- [EXERCISE OBJECTIVE]: Take each line of the material that includes "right" and copy it.

- [DATA EXTRACT]:
◆ ◆ ◆ ◆
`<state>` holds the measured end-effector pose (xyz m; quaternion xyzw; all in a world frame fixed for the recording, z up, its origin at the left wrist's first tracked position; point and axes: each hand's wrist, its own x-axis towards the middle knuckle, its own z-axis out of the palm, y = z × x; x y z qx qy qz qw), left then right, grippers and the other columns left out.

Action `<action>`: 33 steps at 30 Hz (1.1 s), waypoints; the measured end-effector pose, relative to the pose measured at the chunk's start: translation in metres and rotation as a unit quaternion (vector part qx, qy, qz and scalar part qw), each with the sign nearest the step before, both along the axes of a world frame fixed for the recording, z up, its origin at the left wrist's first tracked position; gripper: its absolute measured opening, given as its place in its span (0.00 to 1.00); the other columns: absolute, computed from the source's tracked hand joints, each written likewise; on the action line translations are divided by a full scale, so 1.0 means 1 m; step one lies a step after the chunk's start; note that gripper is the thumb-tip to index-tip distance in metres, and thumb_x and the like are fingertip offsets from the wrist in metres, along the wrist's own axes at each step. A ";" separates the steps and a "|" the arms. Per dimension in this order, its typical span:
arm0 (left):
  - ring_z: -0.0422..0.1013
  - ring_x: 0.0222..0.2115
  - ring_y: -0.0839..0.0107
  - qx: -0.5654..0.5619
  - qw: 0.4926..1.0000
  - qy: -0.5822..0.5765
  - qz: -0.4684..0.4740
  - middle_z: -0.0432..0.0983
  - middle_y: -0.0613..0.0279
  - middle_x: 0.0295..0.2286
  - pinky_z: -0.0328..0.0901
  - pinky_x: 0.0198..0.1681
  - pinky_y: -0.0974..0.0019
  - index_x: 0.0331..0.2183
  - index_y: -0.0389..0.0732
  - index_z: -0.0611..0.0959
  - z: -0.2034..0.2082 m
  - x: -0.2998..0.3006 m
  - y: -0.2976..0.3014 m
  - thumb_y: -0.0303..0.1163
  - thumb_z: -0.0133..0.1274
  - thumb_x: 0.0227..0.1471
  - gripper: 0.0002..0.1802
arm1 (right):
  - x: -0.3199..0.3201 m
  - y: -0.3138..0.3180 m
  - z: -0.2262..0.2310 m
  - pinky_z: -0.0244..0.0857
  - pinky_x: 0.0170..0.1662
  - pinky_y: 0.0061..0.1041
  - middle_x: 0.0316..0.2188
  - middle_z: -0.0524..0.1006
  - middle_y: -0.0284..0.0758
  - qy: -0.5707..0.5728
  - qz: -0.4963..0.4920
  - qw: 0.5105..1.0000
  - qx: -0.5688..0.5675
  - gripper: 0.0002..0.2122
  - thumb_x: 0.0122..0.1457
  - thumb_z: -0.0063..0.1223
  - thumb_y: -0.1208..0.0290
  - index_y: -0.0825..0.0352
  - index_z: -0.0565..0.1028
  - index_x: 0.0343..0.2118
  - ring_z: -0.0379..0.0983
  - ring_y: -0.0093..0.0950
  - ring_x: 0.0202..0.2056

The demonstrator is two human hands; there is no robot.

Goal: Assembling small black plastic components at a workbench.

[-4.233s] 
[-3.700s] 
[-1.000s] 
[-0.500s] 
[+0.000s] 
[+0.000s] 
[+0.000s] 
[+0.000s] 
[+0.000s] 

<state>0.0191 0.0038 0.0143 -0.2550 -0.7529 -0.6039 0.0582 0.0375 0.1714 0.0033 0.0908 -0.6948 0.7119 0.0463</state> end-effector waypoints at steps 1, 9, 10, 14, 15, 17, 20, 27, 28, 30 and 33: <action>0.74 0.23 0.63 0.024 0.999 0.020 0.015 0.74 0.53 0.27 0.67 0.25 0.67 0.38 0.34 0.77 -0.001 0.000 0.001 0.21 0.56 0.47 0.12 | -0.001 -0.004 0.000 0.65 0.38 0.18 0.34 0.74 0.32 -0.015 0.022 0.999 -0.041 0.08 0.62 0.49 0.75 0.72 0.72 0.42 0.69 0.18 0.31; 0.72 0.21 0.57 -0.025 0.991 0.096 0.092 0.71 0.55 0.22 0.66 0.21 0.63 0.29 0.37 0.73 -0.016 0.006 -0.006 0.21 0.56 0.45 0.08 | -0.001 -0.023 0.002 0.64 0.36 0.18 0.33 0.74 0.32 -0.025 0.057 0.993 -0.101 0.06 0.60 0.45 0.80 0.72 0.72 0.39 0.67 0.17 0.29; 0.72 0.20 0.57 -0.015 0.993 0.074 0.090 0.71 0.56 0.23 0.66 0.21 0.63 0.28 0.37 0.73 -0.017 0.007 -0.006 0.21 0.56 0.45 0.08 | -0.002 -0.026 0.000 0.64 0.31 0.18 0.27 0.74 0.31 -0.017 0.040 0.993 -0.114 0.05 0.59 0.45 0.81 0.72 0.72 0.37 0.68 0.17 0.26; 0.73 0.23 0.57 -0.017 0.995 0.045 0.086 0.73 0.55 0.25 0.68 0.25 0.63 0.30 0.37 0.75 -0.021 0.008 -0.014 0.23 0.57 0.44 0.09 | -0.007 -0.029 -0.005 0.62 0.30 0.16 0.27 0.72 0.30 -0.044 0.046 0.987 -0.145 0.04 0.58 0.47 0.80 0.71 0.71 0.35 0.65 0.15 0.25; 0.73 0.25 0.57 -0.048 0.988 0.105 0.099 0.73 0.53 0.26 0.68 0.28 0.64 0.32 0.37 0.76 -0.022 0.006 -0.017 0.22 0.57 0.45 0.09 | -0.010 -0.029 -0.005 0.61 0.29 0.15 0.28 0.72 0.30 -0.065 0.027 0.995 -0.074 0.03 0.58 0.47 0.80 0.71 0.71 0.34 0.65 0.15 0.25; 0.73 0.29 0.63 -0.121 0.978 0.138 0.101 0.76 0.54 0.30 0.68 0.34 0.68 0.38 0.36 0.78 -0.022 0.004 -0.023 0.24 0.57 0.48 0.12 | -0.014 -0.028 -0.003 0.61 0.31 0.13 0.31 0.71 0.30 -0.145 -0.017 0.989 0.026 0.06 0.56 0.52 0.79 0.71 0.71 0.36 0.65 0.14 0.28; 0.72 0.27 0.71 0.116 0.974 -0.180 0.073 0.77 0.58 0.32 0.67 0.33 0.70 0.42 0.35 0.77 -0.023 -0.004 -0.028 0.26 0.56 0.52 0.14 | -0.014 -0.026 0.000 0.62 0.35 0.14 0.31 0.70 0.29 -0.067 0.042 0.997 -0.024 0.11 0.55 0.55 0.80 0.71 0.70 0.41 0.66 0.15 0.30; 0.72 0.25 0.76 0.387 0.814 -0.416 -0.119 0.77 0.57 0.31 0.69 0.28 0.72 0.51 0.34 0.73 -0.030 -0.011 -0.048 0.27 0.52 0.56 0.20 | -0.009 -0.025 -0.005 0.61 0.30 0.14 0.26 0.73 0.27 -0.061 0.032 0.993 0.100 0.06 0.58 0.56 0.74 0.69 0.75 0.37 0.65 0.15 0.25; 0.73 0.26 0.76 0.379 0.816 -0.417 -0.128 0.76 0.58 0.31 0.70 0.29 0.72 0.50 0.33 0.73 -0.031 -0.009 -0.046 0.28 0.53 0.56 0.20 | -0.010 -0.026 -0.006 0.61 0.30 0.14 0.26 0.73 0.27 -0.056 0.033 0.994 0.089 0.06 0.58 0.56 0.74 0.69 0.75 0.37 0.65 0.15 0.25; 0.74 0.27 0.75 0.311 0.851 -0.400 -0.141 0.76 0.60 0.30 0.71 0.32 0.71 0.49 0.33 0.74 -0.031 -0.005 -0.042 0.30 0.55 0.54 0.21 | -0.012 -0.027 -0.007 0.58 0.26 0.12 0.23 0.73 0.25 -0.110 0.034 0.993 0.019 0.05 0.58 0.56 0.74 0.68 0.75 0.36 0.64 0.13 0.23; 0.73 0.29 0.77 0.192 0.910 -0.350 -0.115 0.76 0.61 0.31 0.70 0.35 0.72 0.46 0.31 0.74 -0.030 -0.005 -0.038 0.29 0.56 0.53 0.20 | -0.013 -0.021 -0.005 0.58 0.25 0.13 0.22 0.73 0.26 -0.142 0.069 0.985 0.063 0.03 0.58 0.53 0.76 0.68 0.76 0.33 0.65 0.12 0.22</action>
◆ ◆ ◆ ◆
- [PROBLEM SOLUTION]:
`<state>` holds the measured end-effector pose (xyz m; quaternion xyzw; all in a world frame fixed for the recording, z up, its origin at the left wrist's first tracked position; point and axes: each hand's wrist, its own x-axis towards the middle knuckle, its own z-axis out of the palm, y = z × x; x y z qx qy qz qw), left then right, grippers and the other columns left out.
arm1 (right):

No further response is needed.